▶ **Supplied material**:
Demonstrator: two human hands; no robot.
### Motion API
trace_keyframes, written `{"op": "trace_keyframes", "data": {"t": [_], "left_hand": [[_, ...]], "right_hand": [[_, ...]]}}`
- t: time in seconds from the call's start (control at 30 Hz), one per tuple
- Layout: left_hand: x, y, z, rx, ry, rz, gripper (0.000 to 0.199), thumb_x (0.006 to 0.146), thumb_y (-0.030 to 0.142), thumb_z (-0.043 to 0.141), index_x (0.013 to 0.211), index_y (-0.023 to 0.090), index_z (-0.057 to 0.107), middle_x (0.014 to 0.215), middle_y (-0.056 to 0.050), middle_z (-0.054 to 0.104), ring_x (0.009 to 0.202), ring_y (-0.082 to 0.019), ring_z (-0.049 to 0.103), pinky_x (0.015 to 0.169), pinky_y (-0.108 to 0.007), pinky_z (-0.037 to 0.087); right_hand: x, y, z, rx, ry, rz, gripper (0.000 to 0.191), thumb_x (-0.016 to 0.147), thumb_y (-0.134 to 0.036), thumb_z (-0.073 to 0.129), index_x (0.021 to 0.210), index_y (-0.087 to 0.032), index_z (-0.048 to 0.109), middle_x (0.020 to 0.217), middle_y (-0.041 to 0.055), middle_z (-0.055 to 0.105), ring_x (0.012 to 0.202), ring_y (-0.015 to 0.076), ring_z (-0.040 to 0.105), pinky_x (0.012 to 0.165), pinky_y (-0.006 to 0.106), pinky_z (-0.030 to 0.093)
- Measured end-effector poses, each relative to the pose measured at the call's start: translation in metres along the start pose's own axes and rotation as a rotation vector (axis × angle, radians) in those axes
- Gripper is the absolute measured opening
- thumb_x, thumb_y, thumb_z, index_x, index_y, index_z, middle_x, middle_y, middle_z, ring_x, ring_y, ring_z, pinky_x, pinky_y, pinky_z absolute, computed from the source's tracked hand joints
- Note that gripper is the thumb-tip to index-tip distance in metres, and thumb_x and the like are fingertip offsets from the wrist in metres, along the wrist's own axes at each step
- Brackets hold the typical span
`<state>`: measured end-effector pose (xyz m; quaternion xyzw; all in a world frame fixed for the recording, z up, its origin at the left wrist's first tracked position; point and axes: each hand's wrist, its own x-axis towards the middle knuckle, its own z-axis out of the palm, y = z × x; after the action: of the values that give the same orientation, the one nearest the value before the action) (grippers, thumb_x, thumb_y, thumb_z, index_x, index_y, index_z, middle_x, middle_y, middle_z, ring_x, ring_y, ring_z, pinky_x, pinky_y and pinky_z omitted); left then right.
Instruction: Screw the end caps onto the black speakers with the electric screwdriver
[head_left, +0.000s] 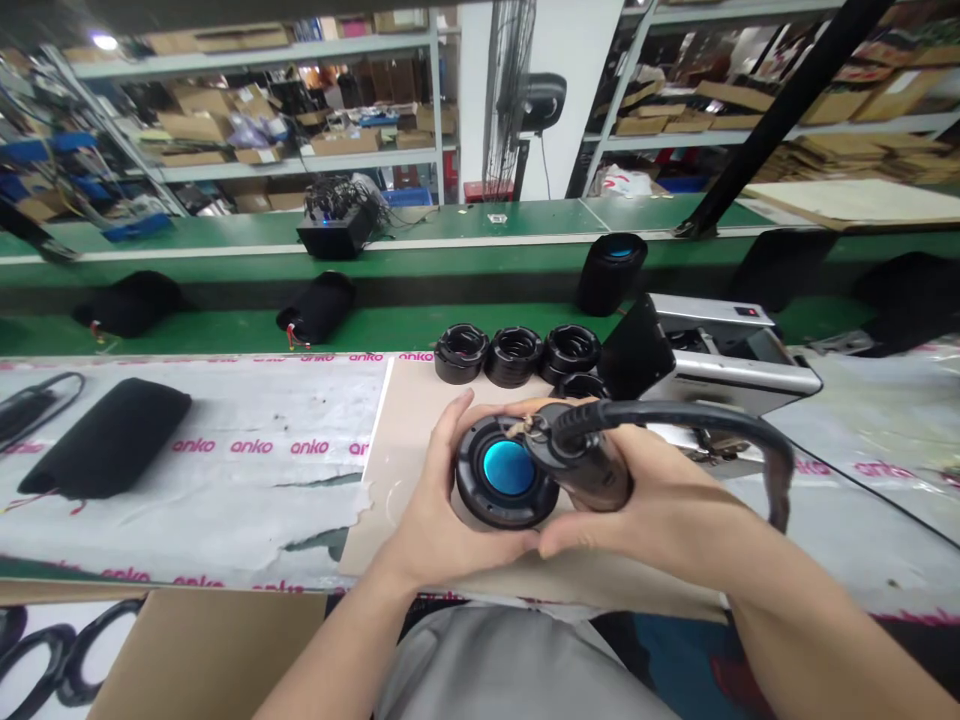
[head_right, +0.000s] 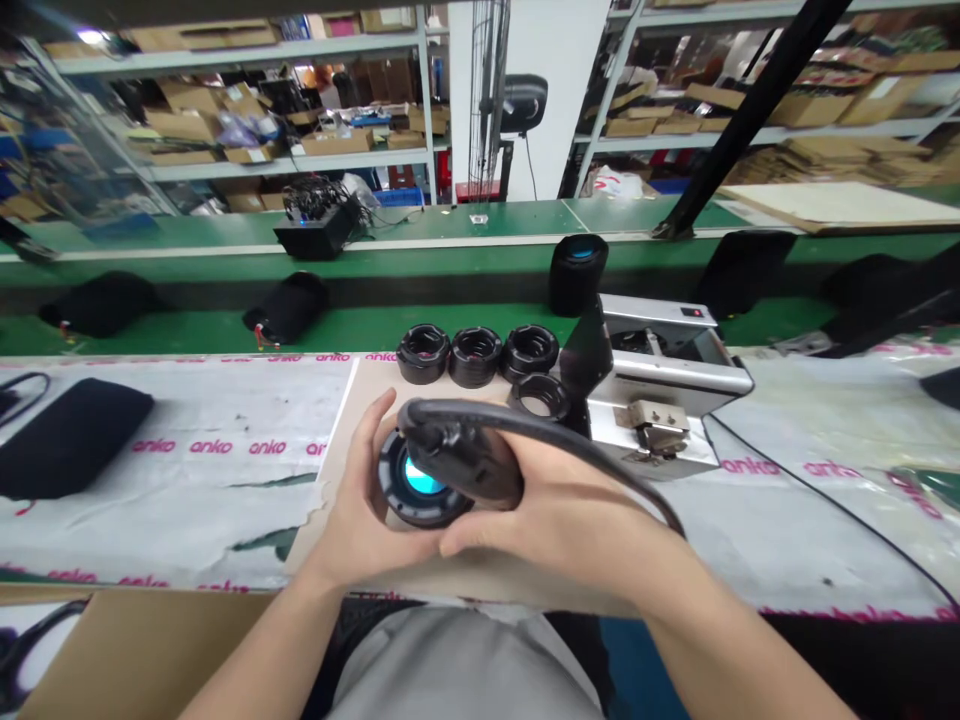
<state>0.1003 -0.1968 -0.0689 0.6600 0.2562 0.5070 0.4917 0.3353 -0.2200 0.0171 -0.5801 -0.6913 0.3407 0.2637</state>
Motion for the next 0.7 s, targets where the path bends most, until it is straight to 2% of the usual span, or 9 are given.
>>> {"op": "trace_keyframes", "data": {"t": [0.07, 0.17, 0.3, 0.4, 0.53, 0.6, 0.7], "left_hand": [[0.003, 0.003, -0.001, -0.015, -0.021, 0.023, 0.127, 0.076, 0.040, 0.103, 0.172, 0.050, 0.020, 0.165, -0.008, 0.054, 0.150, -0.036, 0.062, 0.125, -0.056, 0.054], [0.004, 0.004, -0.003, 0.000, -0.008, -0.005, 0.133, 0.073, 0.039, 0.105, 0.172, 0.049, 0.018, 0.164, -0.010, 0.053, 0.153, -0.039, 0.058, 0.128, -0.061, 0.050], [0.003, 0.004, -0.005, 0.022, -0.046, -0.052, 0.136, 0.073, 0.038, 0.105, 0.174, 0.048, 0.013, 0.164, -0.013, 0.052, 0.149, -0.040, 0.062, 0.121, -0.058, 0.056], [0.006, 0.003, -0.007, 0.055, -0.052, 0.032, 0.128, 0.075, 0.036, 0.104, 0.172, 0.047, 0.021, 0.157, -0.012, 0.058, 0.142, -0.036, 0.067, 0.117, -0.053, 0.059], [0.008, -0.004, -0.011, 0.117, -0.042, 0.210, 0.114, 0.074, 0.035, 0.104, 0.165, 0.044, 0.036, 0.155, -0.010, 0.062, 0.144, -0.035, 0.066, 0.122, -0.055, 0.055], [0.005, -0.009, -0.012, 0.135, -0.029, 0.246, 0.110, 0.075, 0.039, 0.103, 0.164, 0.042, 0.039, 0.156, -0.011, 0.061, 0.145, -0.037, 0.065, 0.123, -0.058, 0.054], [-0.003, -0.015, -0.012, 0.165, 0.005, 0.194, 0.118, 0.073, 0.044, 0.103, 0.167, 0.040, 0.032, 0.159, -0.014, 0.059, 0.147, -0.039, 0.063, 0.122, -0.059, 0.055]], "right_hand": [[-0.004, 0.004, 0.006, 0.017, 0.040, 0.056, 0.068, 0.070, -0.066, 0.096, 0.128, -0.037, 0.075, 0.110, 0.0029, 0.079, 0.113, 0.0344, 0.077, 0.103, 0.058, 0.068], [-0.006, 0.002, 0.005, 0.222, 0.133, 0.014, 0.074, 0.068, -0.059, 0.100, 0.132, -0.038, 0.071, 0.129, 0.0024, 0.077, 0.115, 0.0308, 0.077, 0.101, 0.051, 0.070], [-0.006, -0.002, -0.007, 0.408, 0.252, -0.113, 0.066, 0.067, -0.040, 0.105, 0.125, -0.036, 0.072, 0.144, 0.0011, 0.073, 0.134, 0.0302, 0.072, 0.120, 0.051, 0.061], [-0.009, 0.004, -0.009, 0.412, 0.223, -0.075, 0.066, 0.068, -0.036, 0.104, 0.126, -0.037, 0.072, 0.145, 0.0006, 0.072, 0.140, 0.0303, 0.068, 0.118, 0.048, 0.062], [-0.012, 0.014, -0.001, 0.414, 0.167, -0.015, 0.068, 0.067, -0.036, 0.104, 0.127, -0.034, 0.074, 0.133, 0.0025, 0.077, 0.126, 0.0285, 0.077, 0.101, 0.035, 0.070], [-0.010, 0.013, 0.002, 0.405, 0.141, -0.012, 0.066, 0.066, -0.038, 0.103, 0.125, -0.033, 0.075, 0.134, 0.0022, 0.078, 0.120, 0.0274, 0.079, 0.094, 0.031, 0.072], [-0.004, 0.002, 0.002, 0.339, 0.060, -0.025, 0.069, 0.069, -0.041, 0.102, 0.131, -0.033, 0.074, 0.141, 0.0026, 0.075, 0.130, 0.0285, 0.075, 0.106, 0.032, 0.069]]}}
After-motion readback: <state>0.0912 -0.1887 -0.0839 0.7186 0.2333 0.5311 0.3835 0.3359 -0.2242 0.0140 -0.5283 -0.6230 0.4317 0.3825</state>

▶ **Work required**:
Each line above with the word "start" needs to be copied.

▶ **Response area**:
- t: time in seconds from the call's start (control at 30 Hz), one per tuple
- Measured end-effector poses, each relative to the pose measured at the call's start: translation in metres along the start pose's own axes and rotation as a rotation vector (axis × angle, radians) in those axes

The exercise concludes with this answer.